WHAT THE EXERCISE ASKS
Exactly as they appear below, repeat the lines from the one with "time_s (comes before" through the one with "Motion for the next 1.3", and no others.
[[ EXTRACTED MATERIAL open ]]
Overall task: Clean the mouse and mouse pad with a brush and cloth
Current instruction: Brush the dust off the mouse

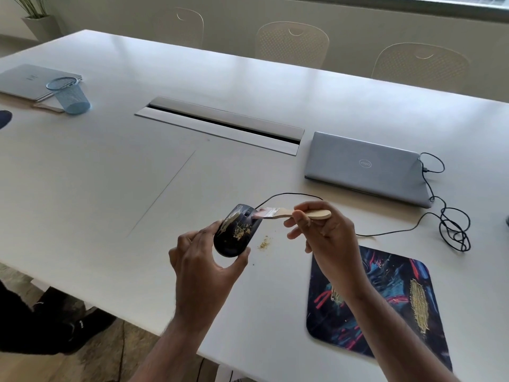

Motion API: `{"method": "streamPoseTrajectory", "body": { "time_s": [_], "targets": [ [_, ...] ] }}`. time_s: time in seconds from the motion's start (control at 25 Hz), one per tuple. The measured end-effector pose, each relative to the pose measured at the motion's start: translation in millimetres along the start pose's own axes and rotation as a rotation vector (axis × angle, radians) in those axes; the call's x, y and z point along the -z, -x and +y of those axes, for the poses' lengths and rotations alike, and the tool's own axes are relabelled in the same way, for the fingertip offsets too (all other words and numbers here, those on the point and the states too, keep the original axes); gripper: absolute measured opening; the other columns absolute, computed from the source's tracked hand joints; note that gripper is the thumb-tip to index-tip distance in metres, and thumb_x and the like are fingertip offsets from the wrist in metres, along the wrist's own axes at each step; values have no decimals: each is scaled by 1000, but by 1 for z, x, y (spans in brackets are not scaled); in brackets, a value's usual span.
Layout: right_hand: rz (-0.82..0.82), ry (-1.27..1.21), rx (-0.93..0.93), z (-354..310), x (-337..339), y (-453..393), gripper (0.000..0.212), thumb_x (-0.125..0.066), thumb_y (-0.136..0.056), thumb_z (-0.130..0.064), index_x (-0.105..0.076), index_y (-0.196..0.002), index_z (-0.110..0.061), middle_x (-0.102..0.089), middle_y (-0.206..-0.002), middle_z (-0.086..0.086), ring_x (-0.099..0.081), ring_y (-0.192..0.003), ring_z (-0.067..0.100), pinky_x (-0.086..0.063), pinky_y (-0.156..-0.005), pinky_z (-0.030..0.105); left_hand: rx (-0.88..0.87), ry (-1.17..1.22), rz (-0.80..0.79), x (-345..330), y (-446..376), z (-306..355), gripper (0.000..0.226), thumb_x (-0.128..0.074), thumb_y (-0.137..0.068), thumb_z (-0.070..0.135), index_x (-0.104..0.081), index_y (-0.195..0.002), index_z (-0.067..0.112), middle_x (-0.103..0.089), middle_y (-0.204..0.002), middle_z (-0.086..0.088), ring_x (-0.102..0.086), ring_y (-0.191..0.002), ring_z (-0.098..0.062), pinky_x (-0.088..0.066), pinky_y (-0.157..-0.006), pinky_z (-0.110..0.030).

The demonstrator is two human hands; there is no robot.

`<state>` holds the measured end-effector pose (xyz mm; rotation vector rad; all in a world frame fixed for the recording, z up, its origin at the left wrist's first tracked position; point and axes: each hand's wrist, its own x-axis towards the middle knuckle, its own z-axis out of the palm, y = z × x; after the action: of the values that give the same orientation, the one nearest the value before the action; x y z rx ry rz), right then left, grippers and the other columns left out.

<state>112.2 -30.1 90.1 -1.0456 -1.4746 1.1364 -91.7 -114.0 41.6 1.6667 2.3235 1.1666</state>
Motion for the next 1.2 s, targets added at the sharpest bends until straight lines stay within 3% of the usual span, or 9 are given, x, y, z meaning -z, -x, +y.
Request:
{"method": "streamPoseTrajectory", "body": {
  "time_s": [0.16,0.76,1.0,1.2],
  "targets": [
    [-5,-86,16,-3,-5,2,19,-66,-97,-24,-67,-106,-7,-80,-86,9,-77,-70,30,-46,-46,28,-6,6,7,0,0,2,69,-75,-76,61,-64,-130,20,-68,-115,11,-49,-112,-13,-32,-91,-31],
    [37,-9,-6,-7,-8,5,15,-69,-99,-27,-69,-105,-13,-81,-88,4,-78,-74,24,-47,-48,33,10,21,6,4,4,2,70,-74,-76,63,-64,-130,20,-63,-111,15,-44,-112,-8,-35,-93,-35],
    [-128,-8,119,-24,-9,17,15,-69,-97,-25,-69,-102,-11,-80,-85,5,-78,-72,20,-50,-52,20,6,-11,-4,1,4,2,72,-75,-72,62,-65,-130,19,-68,-111,8,-48,-111,-12,-34,-91,-33],
    [-180,110,131,-16,-9,17,12,-71,-99,-28,-69,-104,-17,-80,-88,0,-79,-76,16,-49,-54,20,-2,-23,6,1,2,2,72,-76,-72,61,-66,-129,19,-69,-110,8,-49,-110,-14,-30,-91,-30]
  ]
}}
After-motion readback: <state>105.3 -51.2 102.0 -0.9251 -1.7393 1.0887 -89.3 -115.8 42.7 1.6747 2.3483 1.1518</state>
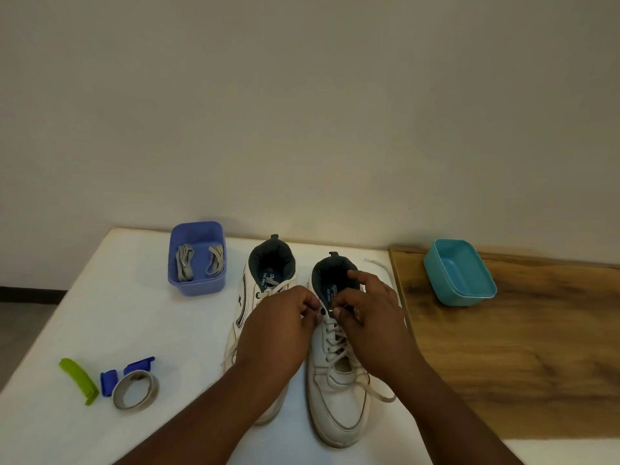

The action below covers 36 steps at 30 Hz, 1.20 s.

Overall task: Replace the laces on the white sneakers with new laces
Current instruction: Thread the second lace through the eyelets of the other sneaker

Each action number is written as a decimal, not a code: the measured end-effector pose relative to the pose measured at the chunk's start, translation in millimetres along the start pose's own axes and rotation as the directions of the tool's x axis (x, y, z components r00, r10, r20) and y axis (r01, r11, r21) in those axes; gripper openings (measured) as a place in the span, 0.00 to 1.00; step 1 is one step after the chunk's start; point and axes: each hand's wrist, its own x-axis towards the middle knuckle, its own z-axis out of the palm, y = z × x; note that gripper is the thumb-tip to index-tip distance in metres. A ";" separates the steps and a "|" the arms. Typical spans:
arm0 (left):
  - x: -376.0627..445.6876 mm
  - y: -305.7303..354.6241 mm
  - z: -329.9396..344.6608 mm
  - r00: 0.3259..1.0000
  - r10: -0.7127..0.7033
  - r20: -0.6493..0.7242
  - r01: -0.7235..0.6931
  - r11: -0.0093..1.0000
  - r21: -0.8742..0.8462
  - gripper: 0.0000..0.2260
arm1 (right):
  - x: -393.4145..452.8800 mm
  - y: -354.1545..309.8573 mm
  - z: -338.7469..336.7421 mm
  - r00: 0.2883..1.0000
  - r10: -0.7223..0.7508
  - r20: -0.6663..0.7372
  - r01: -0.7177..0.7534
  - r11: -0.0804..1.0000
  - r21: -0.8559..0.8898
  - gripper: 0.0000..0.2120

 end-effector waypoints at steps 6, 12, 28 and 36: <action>1.2 1.1 -0.9 1.000 0.005 0.009 -0.005 1.000 0.005 0.04 | 2.3 4.3 13.5 1.000 0.012 -0.021 -0.010 0.995 0.098 0.07; 1.8 2.0 -1.3 0.998 0.062 0.004 -0.062 0.991 0.117 0.04 | -1.2 7.2 3.6 0.999 0.002 0.040 -0.005 0.996 0.086 0.10; 6.5 18.1 -56.5 0.947 0.173 -0.269 -0.174 0.984 0.020 0.07 | -12.2 7.2 -18.1 0.987 -0.022 0.161 0.035 0.997 -0.075 0.33; 9.8 4.7 -15.0 0.998 0.056 -0.030 -0.053 0.995 0.090 0.12 | -13.0 13.8 -16.8 0.984 -0.044 0.174 0.047 0.999 -0.013 0.34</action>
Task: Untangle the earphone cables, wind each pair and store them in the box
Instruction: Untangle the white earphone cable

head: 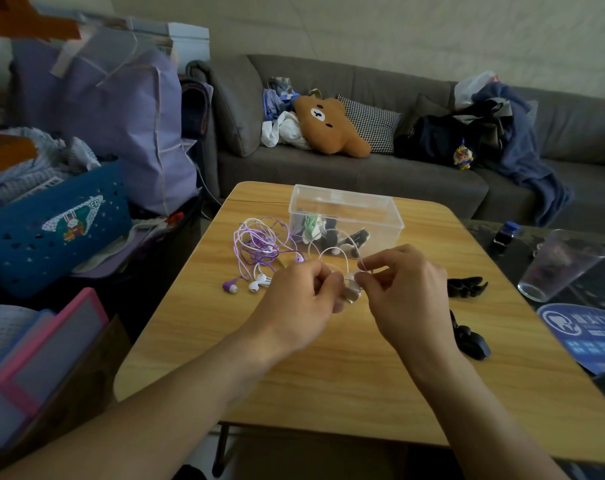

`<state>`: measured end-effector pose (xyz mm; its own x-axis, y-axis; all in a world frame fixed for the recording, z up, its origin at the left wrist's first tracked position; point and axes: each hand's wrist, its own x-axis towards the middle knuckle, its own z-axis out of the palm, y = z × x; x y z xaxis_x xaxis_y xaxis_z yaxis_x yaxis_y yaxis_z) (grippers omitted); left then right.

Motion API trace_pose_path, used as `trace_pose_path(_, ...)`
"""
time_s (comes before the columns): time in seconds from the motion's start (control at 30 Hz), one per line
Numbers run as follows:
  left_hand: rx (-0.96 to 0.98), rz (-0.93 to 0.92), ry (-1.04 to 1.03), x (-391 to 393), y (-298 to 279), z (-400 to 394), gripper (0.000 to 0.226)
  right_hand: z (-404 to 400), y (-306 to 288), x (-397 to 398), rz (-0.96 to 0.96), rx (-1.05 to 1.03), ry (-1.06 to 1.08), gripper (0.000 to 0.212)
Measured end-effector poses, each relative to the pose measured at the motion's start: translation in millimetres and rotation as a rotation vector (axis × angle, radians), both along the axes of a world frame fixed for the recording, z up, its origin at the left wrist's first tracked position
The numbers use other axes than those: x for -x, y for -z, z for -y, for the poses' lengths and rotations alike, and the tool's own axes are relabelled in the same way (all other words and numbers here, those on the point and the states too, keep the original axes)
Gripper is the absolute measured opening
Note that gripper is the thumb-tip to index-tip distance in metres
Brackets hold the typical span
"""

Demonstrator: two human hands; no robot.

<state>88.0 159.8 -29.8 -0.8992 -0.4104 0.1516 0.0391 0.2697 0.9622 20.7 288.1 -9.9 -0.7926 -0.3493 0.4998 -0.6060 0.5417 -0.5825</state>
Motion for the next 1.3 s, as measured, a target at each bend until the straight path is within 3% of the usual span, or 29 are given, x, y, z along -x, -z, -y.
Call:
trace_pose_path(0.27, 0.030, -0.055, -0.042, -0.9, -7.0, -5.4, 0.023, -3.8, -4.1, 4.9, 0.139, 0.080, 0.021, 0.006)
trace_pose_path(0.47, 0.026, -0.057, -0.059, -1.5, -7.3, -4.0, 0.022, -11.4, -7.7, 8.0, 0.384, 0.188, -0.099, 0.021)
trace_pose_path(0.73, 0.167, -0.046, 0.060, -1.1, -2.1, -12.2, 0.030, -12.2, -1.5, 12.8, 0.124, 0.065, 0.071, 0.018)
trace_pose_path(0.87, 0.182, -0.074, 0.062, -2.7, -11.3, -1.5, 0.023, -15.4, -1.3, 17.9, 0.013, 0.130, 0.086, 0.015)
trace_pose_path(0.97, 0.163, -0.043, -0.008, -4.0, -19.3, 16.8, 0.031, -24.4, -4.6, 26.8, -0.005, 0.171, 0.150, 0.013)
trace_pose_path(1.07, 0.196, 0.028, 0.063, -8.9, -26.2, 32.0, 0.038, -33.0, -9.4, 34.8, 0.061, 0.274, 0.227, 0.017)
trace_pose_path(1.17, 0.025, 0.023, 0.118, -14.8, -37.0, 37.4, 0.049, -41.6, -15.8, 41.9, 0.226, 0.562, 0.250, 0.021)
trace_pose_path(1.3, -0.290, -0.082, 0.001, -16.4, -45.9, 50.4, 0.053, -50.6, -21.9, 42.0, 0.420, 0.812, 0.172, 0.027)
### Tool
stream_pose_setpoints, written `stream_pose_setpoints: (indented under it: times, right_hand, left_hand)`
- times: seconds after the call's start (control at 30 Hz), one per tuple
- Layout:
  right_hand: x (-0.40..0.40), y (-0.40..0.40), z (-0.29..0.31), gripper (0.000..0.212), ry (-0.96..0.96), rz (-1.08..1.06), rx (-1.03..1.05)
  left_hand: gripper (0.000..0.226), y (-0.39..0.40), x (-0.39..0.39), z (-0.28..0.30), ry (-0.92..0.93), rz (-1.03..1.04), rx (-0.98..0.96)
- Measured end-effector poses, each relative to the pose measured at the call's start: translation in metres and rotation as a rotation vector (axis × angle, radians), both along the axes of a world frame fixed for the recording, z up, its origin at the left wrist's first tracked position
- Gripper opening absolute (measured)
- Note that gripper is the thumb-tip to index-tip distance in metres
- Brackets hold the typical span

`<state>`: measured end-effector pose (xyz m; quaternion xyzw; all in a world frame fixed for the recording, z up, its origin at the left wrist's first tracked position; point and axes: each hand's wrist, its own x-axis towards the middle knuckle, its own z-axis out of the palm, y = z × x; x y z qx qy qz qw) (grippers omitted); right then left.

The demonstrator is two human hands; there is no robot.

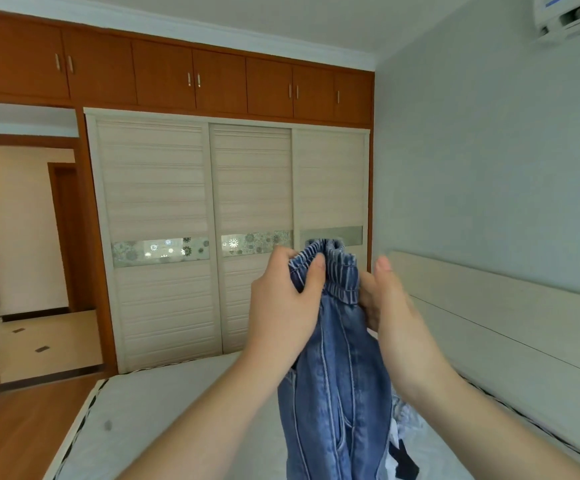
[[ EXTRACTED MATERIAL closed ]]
RESPONSE BELOW
time_s (comes before the columns): time in seconds from the motion's start (control at 30 Hz), one per line
Numbers run as follows:
  left_hand: rx (-0.96 to 0.98), rz (-0.93 to 0.92), ry (-1.04 to 1.03), x (-391 to 393), y (-298 to 279), z (-400 to 394), gripper (0.000 to 0.226)
  right_hand: z (-404 to 400), y (-306 to 288), x (-397 to 398), rz (-0.96 to 0.96), rx (-1.05 to 1.03), ry (-1.06 to 1.08), gripper (0.000 to 0.212)
Measured end-effector poses, each relative to the pose measured at the motion's start: translation in millimetres and rotation as a rotation vector (axis × angle, radians), both along the axes of a world frame fixed for the recording, z up, its origin at the left wrist's first tracked position
The numbers use other axes than those: x for -x, y for -z, z for -y, for the poses' lengths and rotations alike, and the tool's own axes are relabelled in the same way (all other words and numbers here, those on the point and the states too, keep the original axes)
Gripper is the absolute measured opening
Note that gripper is the thumb-tip to index-tip distance in metres
Brackets hold the typical span
"""

Demonstrator: two human hands; no robot.

<state>88.0 159.8 -29.8 -0.8992 -0.4104 0.1516 0.0391 0.2697 0.9622 20.7 288.1 -9.9 -0.7926 -0.3493 0.4998 -0.6060 0.5417 -0.5825</state>
Motion for the next 1.3 s, as measured, a target at each bend until the straight path is within 3% of the usual span, or 29 are given, x, y, z along -x, -z, -y.

Besides the given answer, there is nothing more to add.